**About this task:**
Go through the material underneath and show every line where the string "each" occurs.

**Supplied information:**

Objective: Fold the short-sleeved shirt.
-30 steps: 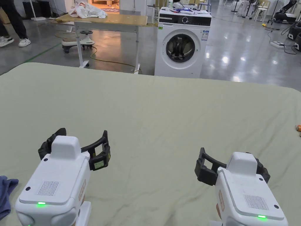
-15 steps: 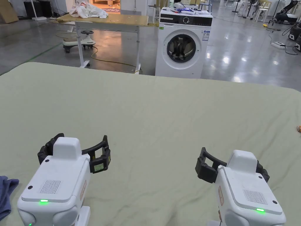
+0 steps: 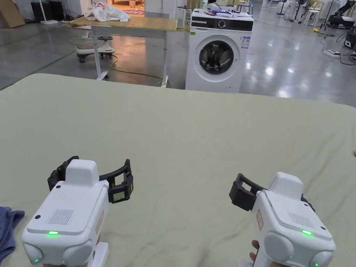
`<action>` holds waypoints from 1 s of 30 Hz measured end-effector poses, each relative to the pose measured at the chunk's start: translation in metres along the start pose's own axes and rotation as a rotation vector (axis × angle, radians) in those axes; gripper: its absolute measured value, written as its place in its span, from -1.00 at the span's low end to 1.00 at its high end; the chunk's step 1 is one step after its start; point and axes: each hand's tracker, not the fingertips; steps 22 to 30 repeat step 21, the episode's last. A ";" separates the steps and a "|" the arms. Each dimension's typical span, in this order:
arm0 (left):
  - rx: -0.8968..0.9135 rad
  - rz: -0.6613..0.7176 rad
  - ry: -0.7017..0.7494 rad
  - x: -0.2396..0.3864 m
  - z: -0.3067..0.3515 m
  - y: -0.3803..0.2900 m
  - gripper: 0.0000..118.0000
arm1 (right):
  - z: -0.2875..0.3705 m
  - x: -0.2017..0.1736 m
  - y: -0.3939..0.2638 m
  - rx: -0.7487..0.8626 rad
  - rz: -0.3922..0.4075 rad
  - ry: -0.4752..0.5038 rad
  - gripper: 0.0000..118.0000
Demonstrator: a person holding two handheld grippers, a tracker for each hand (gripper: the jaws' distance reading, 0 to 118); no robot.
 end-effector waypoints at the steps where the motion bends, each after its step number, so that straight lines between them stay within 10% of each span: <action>1: 0.000 0.001 -0.001 0.000 0.000 0.000 0.77 | -0.001 -0.001 0.000 -0.008 0.003 -0.009 0.85; 30: -0.028 -0.004 0.012 -0.008 -0.003 -0.001 0.77 | -0.011 -0.002 0.009 -0.057 0.027 -0.015 0.84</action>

**Completed exercise:**
`<action>` holds waypoints from 1 s of 30 Hz measured end-effector poses, each relative to the pose measured at the chunk's start: translation in metres along the start pose's own axes and rotation as a rotation vector (axis × angle, radians) in those axes; gripper: its absolute measured value, written as its place in its span, from -1.00 at the span's low end to 1.00 at its high end; the chunk's step 1 is one step after its start; point and axes: each hand's tracker, not the fingertips; steps 22 to 30 repeat step 21, the episode's last. A ";" separates the steps and a "|" the arms. Each dimension's typical span, in this order:
Demonstrator: a person holding two handheld grippers, a tracker for each hand (gripper: the jaws' distance reading, 0 to 118); no robot.
 end-effector waypoints at the steps where the motion bends, each after its step number, so that straight lines between them stay within 10% of each span: <action>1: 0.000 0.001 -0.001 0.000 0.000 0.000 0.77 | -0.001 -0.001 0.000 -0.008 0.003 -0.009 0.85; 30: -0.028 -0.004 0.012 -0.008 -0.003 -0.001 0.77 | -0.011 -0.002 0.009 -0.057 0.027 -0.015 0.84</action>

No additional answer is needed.